▸ Records to process:
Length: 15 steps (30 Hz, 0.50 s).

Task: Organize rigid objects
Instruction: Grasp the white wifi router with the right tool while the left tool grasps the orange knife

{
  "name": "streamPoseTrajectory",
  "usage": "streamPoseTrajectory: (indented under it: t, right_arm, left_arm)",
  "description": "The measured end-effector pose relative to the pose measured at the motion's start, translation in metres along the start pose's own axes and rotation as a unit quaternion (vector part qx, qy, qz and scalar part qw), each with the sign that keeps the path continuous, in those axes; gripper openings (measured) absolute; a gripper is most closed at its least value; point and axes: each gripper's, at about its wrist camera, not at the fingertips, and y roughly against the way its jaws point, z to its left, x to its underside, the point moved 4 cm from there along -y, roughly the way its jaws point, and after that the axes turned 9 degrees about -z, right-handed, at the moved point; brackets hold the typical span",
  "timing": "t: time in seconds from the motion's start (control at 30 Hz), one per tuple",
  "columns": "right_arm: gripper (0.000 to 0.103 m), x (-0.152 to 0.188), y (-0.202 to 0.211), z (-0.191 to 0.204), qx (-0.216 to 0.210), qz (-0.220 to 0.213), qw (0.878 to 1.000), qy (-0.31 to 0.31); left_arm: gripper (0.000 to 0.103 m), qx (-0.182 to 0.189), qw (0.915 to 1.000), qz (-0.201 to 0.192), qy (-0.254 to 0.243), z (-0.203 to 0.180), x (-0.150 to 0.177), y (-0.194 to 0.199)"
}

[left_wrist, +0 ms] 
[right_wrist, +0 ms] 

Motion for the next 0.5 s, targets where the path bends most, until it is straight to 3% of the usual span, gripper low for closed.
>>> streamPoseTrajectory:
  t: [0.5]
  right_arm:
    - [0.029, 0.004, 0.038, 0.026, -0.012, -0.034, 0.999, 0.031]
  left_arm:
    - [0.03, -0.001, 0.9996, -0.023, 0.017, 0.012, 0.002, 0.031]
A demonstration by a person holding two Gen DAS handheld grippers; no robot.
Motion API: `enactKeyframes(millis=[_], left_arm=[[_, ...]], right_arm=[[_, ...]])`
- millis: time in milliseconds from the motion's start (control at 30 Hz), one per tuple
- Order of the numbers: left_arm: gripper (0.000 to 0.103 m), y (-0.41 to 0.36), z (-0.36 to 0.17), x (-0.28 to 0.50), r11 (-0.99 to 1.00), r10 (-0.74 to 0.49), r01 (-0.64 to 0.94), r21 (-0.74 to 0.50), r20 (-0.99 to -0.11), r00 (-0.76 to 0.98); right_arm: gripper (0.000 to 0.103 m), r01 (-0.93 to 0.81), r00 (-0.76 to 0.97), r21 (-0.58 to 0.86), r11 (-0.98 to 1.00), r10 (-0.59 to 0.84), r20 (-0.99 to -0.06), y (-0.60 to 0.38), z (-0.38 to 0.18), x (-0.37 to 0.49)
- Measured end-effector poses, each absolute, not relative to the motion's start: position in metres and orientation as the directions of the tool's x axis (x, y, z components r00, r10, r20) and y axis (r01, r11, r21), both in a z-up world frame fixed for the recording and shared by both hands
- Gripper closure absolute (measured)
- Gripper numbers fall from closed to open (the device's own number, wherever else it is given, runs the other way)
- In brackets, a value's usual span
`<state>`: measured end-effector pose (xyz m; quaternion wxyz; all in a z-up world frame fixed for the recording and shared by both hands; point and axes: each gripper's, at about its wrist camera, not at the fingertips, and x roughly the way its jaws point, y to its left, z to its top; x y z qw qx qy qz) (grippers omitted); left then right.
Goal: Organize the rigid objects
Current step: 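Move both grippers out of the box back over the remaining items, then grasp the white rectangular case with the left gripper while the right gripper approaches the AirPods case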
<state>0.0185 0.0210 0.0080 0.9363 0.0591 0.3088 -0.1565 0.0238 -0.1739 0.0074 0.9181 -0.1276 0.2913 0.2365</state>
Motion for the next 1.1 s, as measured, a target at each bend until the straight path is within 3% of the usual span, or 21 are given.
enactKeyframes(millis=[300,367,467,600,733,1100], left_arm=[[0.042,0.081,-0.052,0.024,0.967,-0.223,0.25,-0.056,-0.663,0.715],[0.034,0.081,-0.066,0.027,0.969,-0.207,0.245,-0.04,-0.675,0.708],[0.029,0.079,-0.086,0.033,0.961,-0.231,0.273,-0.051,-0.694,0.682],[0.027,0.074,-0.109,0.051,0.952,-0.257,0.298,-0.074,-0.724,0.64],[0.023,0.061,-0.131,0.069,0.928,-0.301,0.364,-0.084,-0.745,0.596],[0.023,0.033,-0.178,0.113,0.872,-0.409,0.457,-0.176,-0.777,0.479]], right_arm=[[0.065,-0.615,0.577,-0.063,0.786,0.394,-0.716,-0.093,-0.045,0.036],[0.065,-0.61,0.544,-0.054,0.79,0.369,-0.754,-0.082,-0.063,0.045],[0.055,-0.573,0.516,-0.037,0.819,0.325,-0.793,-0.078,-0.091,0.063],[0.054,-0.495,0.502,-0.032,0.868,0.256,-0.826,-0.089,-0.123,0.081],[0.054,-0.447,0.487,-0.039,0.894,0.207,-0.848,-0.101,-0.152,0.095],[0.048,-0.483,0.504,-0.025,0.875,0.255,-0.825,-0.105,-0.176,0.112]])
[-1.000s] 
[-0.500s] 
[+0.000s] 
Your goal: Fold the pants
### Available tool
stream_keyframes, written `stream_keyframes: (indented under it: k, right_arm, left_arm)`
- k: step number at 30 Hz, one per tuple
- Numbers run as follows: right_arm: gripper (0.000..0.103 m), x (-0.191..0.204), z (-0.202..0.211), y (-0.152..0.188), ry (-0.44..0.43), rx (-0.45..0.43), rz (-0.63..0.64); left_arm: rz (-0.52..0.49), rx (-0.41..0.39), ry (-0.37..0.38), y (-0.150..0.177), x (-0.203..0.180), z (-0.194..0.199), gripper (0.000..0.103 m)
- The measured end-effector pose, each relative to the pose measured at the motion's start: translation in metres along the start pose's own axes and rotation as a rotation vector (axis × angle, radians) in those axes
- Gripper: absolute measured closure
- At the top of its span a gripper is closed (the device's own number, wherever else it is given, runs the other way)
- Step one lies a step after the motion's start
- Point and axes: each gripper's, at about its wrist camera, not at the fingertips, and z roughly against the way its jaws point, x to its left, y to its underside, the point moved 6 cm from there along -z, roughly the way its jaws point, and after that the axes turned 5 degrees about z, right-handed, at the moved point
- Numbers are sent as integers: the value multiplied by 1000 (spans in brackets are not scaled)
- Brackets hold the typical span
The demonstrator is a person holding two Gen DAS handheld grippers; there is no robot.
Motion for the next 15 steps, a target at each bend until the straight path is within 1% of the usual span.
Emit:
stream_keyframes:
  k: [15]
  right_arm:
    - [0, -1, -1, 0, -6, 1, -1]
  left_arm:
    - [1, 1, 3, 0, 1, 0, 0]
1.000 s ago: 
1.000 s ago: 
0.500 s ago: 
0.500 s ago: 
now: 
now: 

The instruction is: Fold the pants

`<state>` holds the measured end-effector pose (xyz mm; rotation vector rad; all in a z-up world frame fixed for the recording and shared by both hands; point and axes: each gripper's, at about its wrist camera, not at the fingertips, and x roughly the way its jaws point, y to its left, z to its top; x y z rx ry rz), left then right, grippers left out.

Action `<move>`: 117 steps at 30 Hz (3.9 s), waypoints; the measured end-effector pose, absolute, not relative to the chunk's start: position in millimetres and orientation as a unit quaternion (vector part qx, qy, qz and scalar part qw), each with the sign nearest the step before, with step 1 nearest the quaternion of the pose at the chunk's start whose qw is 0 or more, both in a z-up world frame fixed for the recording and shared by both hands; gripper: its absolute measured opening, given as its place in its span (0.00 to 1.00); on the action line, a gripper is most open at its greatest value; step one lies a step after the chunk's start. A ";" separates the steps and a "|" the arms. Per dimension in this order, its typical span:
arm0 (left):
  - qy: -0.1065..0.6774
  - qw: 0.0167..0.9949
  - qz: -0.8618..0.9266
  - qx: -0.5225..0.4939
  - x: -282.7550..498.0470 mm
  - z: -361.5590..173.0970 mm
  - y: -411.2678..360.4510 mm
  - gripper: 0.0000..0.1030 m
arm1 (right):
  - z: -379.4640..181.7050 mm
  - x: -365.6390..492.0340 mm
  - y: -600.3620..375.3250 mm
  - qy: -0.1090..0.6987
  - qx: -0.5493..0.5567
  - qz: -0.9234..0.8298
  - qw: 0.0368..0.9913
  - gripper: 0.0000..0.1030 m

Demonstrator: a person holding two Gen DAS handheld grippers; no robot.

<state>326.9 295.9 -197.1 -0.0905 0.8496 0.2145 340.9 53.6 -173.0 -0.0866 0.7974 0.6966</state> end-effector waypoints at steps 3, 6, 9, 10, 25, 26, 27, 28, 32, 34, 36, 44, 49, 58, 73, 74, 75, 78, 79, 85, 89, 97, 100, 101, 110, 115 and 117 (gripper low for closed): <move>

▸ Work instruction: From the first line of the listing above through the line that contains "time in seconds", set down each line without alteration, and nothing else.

▸ Response to this exercise:
Length: 15 steps (30 Hz, 0.50 s).

Task: Organize rigid objects
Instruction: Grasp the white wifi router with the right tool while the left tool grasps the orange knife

{
  "name": "streamPoseTrajectory",
  "usage": "streamPoseTrajectory: (indented under it: t, right_arm, left_arm)",
  "description": "The measured end-effector pose relative to the pose measured at the motion's start, translation in metres along the start pose's own axes and rotation as a unit quaternion (vector part qx, qy, qz and scalar part qw), each with the sign that keeps the path continuous, in those axes; gripper openings (measured) absolute; a gripper is most closed at its least value; point and axes: each gripper's, at about its wrist camera, not at the fingertips, and y roughly against the way its jaws point, z to its left, x to its underside, the point moved 4 cm from there along -y, roughly the way its jaws point, and after that the axes turned 9 degrees about -z, right-handed, at the moved point; brackets hold the typical span",
  "timing": "t: time in seconds from the motion's start (control at 30 Hz), one per tuple",

This concludes the output for the exercise.